The data-driven revolution is prefaced upon the idea that data and algorithms can lead companies away from biased human judgement towards pristine mathematical perfection that captures the world as it is rather than the world biased humans would like. Unfortunately, as data-driven decision-making has infused throughout the corporate and governmental worlds, organizations have begun to recognize that the world captured in their data is often an extraordinarily biased one that does not always align with their corporate values or which presents challenges to their algorithmic training. In turn, this has increasingly led companies to manually alter their algorithms and overrule their findings to replace the “truth” told by their data with the preordained outcome they desire.
Much as a photograph constructs one possible reality from the infinite realities presented by a scene, so too does data, no matter how large, present one small slice of the reality it attempts to capture.
In turn, much as the imperfections of a camera’s hardware define the way in which it reproduces the experience of a place, so too does the design of an algorithm impact the “truth” it derives from data.
There is no such thing as perfect data or perfect algorithms. All datasets and the tools used to examine them represent tradeoffs.
The precise impact of these tradeoffs is often unknown. Scraping free imagery from the Web to train a deep learning algorithm represents a tradeoff of cost and collection speed balanced against representative diversity. It is well understood that such data is biased, but the precise form those biases take will likely differ from dataset to dataset, making it hard to precisely document those biases in order to mitigate them.
Each dataset represents a constructed reality of the phenomena it is intended to measure. In turn, the algorithms used to analyze it construct yet more realities.
Few datasets natively capture a balanced representation of all inputs an algorithm will need to handle. For example, a training set of dog photographs might be primarily captured outdoors in grassy fields, with few images taken at night.
Data scientists therefore intervene, artificially adjusting the composition of their data in order to capture a more balanced and “fairer” view of all possible inputs.
Even with perfectly balanced training datasets, artifacts of today’s correlative deep learning systems may mean that certain categories are simply harder for the algorithm to encode, even if their training data is balanced.
Practitioners typically address this by manually increasing the number of training examples for those categories, altering their datasets from a balanced composition to a highly imbalanced one that reflects the needs of their algorithm rather than the reality of the real world.
To the press, policymakers and general public, the data-driven revolution is presented as the search for “truth” through data and algorithms.
The reality is that this “truth” is constructed.
Data scientists collect the data that is most readily at hand and feed it through algorithms they can most readily understand and use.
The choice of inputs and the composition of training and testing data all influence what model results.
Most importantly, the choice of what output to build the model upon, whether to focus a management algorithm on maximizing employee happiness or whether to maximize corporate profit at all cost, constructs the reality within which the algorithm exists.
Indeed, the same dataset fed into the same algorithm can yield polar opposite results depending on the data filters and algorithmic settings chosen.
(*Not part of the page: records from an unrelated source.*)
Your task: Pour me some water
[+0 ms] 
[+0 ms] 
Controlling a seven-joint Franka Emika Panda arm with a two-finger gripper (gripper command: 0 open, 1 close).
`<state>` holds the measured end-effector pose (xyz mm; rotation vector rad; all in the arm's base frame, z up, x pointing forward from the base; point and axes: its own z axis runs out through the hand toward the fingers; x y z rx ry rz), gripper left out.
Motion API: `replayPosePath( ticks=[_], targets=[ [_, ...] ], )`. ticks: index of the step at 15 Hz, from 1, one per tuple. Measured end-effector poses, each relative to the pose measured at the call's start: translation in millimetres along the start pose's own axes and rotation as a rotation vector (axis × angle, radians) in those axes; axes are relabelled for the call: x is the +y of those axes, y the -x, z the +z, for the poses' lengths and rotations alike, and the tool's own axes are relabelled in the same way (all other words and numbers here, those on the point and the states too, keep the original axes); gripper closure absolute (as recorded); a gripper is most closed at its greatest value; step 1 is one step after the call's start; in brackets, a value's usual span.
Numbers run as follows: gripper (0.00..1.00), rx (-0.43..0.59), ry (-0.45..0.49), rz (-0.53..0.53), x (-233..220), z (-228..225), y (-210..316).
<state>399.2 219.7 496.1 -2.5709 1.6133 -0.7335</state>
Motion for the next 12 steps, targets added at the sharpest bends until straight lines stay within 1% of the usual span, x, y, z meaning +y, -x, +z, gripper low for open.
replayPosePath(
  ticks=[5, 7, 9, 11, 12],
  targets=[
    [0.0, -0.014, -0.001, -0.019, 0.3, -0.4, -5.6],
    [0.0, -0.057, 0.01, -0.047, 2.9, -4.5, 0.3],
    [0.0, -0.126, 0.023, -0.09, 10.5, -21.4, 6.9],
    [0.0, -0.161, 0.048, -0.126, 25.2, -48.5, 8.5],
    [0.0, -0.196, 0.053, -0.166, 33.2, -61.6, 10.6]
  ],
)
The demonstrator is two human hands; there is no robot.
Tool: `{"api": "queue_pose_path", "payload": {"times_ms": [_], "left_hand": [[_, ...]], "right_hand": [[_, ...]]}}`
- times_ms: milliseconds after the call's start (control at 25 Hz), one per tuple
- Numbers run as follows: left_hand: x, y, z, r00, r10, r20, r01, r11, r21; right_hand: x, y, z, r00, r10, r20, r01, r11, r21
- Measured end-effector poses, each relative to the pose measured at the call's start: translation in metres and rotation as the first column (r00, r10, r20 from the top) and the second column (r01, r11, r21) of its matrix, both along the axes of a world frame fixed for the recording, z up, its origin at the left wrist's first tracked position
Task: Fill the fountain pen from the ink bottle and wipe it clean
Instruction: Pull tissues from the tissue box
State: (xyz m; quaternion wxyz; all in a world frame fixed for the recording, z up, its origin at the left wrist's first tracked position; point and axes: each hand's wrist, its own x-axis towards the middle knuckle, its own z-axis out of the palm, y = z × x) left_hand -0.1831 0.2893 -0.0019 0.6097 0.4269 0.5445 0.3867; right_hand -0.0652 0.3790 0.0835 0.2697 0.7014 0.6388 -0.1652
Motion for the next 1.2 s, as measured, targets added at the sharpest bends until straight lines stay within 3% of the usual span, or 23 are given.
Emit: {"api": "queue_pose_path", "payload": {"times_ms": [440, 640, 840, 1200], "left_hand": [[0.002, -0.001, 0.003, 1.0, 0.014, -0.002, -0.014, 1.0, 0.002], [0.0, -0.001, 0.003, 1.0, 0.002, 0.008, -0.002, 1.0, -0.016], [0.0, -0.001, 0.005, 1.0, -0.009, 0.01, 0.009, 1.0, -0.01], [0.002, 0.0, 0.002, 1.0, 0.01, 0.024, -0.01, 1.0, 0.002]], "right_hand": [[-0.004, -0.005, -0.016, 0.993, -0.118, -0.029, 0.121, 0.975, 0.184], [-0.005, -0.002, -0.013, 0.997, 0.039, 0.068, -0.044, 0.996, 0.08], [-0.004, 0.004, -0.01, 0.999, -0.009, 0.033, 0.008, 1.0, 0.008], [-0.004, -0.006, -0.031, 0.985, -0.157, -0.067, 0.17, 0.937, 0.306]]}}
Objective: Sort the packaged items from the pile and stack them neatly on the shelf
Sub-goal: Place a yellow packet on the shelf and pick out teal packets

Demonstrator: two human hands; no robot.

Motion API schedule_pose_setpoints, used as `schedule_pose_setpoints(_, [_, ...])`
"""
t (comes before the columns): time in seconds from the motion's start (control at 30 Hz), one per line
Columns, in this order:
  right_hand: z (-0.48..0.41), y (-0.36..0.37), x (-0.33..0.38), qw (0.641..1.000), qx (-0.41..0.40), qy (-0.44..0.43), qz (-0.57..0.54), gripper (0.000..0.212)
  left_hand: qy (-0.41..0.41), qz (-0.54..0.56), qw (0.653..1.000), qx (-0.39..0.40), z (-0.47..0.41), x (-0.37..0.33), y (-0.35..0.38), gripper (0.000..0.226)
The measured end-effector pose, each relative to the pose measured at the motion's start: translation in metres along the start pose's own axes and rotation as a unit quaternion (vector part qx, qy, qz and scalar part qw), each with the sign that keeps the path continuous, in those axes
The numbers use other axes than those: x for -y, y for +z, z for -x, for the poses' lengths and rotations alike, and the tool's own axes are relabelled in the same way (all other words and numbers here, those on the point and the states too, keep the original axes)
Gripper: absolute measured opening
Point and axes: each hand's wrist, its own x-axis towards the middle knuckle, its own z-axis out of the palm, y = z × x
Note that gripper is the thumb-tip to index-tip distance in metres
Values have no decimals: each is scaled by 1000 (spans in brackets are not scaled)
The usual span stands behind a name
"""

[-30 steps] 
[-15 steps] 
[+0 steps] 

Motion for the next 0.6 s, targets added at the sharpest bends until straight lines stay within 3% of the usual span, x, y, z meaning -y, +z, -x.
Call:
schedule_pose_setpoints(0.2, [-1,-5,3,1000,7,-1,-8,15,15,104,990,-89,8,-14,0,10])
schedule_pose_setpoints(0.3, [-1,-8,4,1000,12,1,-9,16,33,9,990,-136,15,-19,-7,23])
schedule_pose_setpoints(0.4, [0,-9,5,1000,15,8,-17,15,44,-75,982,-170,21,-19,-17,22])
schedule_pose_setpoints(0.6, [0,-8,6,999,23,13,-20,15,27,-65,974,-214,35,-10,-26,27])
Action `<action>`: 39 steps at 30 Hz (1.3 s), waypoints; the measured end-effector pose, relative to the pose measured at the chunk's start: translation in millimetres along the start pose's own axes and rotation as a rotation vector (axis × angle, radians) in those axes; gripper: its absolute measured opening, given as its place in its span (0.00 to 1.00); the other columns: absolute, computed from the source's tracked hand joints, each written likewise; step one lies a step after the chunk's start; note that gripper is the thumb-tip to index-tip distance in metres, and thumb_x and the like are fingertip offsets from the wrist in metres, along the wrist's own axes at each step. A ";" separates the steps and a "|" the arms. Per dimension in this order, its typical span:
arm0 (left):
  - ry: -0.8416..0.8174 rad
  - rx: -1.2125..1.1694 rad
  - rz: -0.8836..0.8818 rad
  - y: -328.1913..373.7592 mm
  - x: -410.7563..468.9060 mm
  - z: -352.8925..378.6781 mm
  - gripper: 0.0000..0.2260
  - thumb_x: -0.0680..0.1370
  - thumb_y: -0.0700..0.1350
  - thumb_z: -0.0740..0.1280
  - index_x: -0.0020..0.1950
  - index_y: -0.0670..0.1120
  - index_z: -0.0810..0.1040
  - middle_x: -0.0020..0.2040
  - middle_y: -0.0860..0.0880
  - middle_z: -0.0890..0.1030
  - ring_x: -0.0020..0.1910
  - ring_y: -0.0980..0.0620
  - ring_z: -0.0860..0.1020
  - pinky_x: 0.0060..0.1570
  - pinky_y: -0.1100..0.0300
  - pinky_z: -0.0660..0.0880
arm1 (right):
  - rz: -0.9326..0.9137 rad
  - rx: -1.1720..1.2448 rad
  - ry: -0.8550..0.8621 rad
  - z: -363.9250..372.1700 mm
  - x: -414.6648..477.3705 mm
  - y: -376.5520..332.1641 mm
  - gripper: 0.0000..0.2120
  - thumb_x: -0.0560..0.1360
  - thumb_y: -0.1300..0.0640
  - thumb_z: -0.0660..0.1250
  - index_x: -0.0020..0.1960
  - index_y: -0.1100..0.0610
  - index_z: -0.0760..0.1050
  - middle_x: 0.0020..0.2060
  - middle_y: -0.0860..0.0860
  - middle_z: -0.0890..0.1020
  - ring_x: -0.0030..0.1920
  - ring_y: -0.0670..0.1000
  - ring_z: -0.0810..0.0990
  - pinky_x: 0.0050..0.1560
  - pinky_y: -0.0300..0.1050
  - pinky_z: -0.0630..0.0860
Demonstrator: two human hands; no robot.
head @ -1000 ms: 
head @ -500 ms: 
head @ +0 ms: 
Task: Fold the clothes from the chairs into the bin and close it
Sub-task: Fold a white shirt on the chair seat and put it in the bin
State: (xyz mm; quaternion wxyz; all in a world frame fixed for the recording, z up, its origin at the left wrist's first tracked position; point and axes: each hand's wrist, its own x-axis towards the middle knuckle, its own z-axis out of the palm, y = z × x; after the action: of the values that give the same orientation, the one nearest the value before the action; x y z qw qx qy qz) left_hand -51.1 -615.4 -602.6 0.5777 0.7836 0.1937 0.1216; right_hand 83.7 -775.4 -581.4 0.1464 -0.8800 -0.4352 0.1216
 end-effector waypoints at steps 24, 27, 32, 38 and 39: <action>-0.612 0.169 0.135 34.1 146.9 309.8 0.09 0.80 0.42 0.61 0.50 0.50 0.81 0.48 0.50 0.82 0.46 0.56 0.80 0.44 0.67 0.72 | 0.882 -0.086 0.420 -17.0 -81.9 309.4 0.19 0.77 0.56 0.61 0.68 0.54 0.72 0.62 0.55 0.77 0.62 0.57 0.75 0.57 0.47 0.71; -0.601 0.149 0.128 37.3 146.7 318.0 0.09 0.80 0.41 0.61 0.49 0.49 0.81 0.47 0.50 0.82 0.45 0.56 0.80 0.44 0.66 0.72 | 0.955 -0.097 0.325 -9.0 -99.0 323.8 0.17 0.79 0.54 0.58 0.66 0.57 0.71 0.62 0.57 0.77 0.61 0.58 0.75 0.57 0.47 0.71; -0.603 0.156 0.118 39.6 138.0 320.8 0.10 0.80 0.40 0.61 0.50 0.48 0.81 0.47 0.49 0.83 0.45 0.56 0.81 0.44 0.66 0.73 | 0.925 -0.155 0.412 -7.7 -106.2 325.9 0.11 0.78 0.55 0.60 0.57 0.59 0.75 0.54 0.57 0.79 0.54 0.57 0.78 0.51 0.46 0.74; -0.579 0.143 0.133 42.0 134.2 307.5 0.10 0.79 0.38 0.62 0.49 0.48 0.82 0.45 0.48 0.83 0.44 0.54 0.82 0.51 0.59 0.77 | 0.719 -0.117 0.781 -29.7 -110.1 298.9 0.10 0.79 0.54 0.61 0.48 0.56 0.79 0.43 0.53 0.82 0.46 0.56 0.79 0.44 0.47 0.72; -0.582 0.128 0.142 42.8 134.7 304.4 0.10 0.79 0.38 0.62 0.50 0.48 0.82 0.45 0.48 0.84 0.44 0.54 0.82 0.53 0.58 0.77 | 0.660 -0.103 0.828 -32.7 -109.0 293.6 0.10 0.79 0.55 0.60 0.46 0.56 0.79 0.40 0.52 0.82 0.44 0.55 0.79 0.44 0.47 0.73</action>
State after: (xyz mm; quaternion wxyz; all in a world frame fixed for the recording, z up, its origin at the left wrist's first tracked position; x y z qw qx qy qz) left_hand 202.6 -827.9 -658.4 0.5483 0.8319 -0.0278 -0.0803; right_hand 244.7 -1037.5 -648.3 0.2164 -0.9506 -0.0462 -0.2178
In short, a data scientist can arrive at any desired conclusion simply by selecting the dataset, algorithm, filters and settings to match.
In many ways, the basic premise of the data-driven revolution in bringing quantitative certainty to decision-making is a false narrative.
There is no single “truth” to be obtained through mathematical precision.
There is merely an infinite universe of outcomes for the data scientist to select the one they desire.
Putting this all together, as more and more decisions are placed in the hands of data-driven analyses and algorithms, it is more imperative than ever that society recognizes that data does not equate to truth.